Question

At $700K$ equilibrium constant for the reaction;
${H_{2(g)}} + {I_{2(g)}}\underset {} \leftrightarrows 2H{I_{(g)}}$ Is $54.8.$ If $0.5\,mol $$Litr{e^{ - 1}}$ of $H{I_{(g)}}$ is present at equilibrium at $700K,$ what are the concentrations of ${H_{2(g)}}$ and ${I_{(g)}}$ assuming that we initially started with $H{I_{(g)}}$ and allowed it to reach equilibrium at $700K.$

Answer 1

Hint: In a reversible process when concentration of reactant and product becomes constant and the rate of forward reaction becomes equal to the rate of backward reaction, the reaction said to be in a chemical equilibrium.
Chemical equilibrium is a dynamic process and not static.

Formula:
For a given reaction
${H_{(g)}}^ + {I_{(g)}}\underset {} \leftrightarrows 2H{I^ - }$
By applying law of mass action
$K = \dfrac{{{{[HI]}^2}}}{{[{H_2}][{I_2}]}}.$

Complete Step by Step Solution:
Given that
${H_{(g)}}^ + {I_{(g)}}\underset {} \leftrightarrows 2H{I^ - }$
Molar concentration of
$[HI] = 0.5\,mol/l$ at equilibrium
Equilibrium constant $K = 54.8$
Absolute temperature $T = 700\, K.$
$\therefore $ Equilibrium constant $K = \dfrac{{{{[HI]}^2}}}{{[{H_2}][{I_2}]}}$ . . . (1)
Where $[{H_2}] = $molar concentration of ${H_2}$
$[{I_2}] = $molar concentration of ${I_2}$
Since, We have to find molar concentration of ${H_2}$ and ${I_2}.$
Let their molar concentration be $x\, mol/l.$
Since reaction starts from
$2HI\underset {} \leftrightarrows {H_{2(g)}} + {I_{2(g)}}$
Equilibrium constant $K = $The reaction occurs in a diverse direction.
$\therefore $reversing equation (1)
We get,
$\dfrac{1}{K} = \dfrac{{[{H_2}][{I_2}]}}{{[H{I_2}]}}$________2)
By substituting the values in equation (2), we can write
$\dfrac{1}{{54.8}} = \dfrac{{x \times x}}{{{{(0.5)}^2}}}$
$ \Rightarrow \dfrac{1}{{54.8}} = \dfrac{{{x^2}}}{{0.25}}$
By cross multiplication and rearranging it, we can write
${x^2} = \dfrac{{0.25}}{{54.8}}$
$ \Rightarrow {x^2} = 0.00456$
By taking square root to both the sides, we get
$x = \sqrt {0.00456} $
$ \Rightarrow x = 0.068$
$ \Rightarrow x = 0.068\,mole/l.$

$\therefore $ Concentration of ${H_2}$ and ${I_2}$ at equilibrium is $ 0.068\,mole/l.$

Additional Information:
(1) Equilibrium constant depends on temperature.
(2) It is independent of the concentration of the reactant with which we start a reaction or the direction from which equilibrium is established.
(3) If reaction is reversed.
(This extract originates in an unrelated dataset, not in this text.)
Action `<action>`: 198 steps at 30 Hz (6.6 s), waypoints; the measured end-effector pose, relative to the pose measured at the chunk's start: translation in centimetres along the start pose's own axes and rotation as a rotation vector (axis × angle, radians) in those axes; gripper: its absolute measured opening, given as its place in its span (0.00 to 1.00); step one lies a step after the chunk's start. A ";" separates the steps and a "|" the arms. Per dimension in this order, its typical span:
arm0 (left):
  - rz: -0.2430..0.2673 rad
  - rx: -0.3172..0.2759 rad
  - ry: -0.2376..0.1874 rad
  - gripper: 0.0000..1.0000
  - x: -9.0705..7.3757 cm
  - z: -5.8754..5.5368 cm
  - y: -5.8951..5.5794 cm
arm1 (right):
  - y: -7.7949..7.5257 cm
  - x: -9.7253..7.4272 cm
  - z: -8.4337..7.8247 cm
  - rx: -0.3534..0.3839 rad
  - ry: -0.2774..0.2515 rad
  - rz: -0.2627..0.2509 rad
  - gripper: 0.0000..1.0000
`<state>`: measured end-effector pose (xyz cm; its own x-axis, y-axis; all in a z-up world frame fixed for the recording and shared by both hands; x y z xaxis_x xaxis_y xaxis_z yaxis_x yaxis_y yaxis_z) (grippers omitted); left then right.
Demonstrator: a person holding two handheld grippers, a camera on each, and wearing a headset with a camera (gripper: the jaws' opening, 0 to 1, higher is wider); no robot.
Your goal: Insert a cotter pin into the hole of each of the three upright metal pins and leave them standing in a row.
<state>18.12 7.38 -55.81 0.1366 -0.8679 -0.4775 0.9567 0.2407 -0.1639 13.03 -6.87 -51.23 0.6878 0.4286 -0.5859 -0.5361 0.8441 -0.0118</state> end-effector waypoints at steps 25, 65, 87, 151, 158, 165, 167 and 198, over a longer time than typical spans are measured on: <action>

The equilibrium constant is reversed i.e., ${K^1} = \dfrac{1}{K}.$
(4) If equation is divided by \[2\] the new ${K^1}$ is $\sqrt K .$
(5) If equation is multiply by $2$ the new ${K^1}$ is ${K^2}.$
(6) If equation is written in two steps ${K^1} = {K_1} \times {K_2}.$
(7) The value of equilibrium constant \[k\] is not affected by addition of catalyst to the reaction.

Note:
In the given question equal concentration of ${H_2}$ and ${I_2}$ are given therefore the same concentration i.e., $x\,mol/l$ is taken. The reaction starts from the \[H{I^ - }\] side therefore $K = \dfrac{1}{K}$ should be taken.